═══ MATERIAL PROVIDED

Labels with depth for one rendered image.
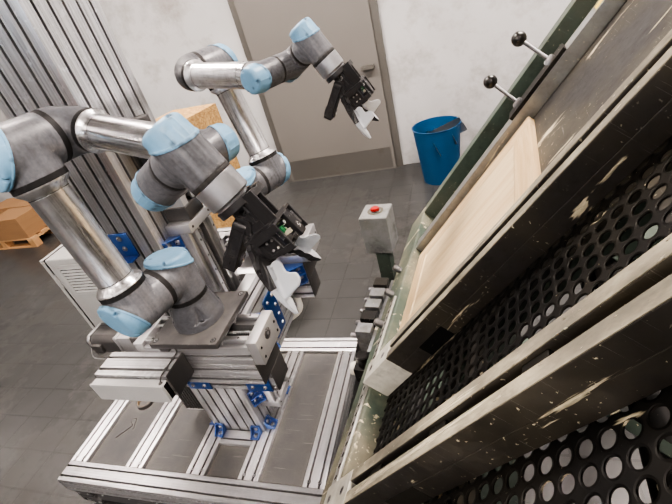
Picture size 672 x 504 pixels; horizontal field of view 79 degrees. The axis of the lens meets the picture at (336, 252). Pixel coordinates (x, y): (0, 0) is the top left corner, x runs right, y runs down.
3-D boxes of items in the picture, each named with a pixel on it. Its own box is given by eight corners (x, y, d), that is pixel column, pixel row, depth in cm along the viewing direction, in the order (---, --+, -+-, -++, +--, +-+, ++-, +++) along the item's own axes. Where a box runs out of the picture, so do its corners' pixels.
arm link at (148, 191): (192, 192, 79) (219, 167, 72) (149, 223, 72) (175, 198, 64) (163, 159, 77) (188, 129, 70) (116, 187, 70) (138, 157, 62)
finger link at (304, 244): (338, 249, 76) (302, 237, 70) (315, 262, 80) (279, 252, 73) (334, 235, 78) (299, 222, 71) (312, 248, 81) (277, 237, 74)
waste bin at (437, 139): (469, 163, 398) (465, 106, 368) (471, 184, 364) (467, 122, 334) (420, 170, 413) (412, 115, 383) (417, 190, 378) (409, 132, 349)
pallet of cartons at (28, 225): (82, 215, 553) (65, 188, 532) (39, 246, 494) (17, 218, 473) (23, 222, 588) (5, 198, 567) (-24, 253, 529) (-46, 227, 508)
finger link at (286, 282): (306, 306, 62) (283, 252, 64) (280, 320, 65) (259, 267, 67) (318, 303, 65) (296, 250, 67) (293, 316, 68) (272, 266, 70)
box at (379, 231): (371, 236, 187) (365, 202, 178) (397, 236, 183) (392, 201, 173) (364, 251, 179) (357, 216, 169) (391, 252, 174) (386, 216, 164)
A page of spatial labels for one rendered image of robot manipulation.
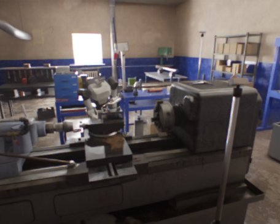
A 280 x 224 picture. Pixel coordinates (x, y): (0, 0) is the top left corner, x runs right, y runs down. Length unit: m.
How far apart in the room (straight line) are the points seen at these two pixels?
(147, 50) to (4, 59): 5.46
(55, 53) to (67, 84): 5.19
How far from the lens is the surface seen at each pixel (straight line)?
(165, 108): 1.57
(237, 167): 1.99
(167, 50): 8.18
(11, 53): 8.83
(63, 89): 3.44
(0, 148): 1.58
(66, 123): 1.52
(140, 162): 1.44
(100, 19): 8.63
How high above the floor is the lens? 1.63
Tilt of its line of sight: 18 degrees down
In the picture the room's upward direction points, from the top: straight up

══════

**TASK DESCRIPTION**
Could the data above be repeated exactly, with every picture dropped?

**SOLUTION**
Labels with depth for one rendered image.
Picture size 672 x 504 pixels; horizontal field of view 79 degrees. The axis of the lens meets the picture at (336, 252). Pixel coordinates (x, y): (0, 0) is the top left corner, x runs right, y runs down.
3-D boxes of items in the picture, each named with a pixel on it. Its own box is given by eight corners (x, y, d), that is pixel column, pixel row, depth in cm along the viewing direction, in the order (---, --+, -+-, -++, +--, +-+, ++-, +++) along the item's own axes. Where a box runs out of the picture, so do its corners' pixels.
arm link at (148, 191): (192, 192, 79) (219, 167, 72) (149, 223, 72) (175, 198, 64) (163, 159, 77) (188, 129, 70) (116, 187, 70) (138, 157, 62)
finger link at (304, 244): (338, 249, 76) (302, 237, 70) (315, 262, 80) (279, 252, 73) (334, 235, 78) (299, 222, 71) (312, 248, 81) (277, 237, 74)
waste bin at (437, 139): (469, 163, 398) (465, 106, 368) (471, 184, 364) (467, 122, 334) (420, 170, 413) (412, 115, 383) (417, 190, 378) (409, 132, 349)
pallet of cartons at (28, 225): (82, 215, 553) (65, 188, 532) (39, 246, 494) (17, 218, 473) (23, 222, 588) (5, 198, 567) (-24, 253, 529) (-46, 227, 508)
finger link at (286, 282): (306, 306, 62) (283, 252, 64) (280, 320, 65) (259, 267, 67) (318, 303, 65) (296, 250, 67) (293, 316, 68) (272, 266, 70)
box at (379, 231): (371, 236, 187) (365, 202, 178) (397, 236, 183) (392, 201, 173) (364, 251, 179) (357, 216, 169) (391, 252, 174) (386, 216, 164)
A page of spatial labels for one rendered image of robot manipulation.
A 280 x 224 picture. Pixel coordinates (x, y): (0, 0) is the top left corner, x runs right, y runs down. Length unit: m.
How far apart in the room (straight line) are the points seen at these two pixels?
(147, 50) to (4, 59): 5.46
(55, 53) to (67, 84): 5.19
How far from the lens is the surface seen at each pixel (straight line)?
(165, 108): 1.57
(237, 167): 1.99
(167, 50): 8.18
(11, 53): 8.83
(63, 89): 3.44
(0, 148): 1.58
(66, 123): 1.52
(140, 162): 1.44
(100, 19): 8.63
How high above the floor is the lens? 1.63
Tilt of its line of sight: 18 degrees down
In the picture the room's upward direction points, from the top: straight up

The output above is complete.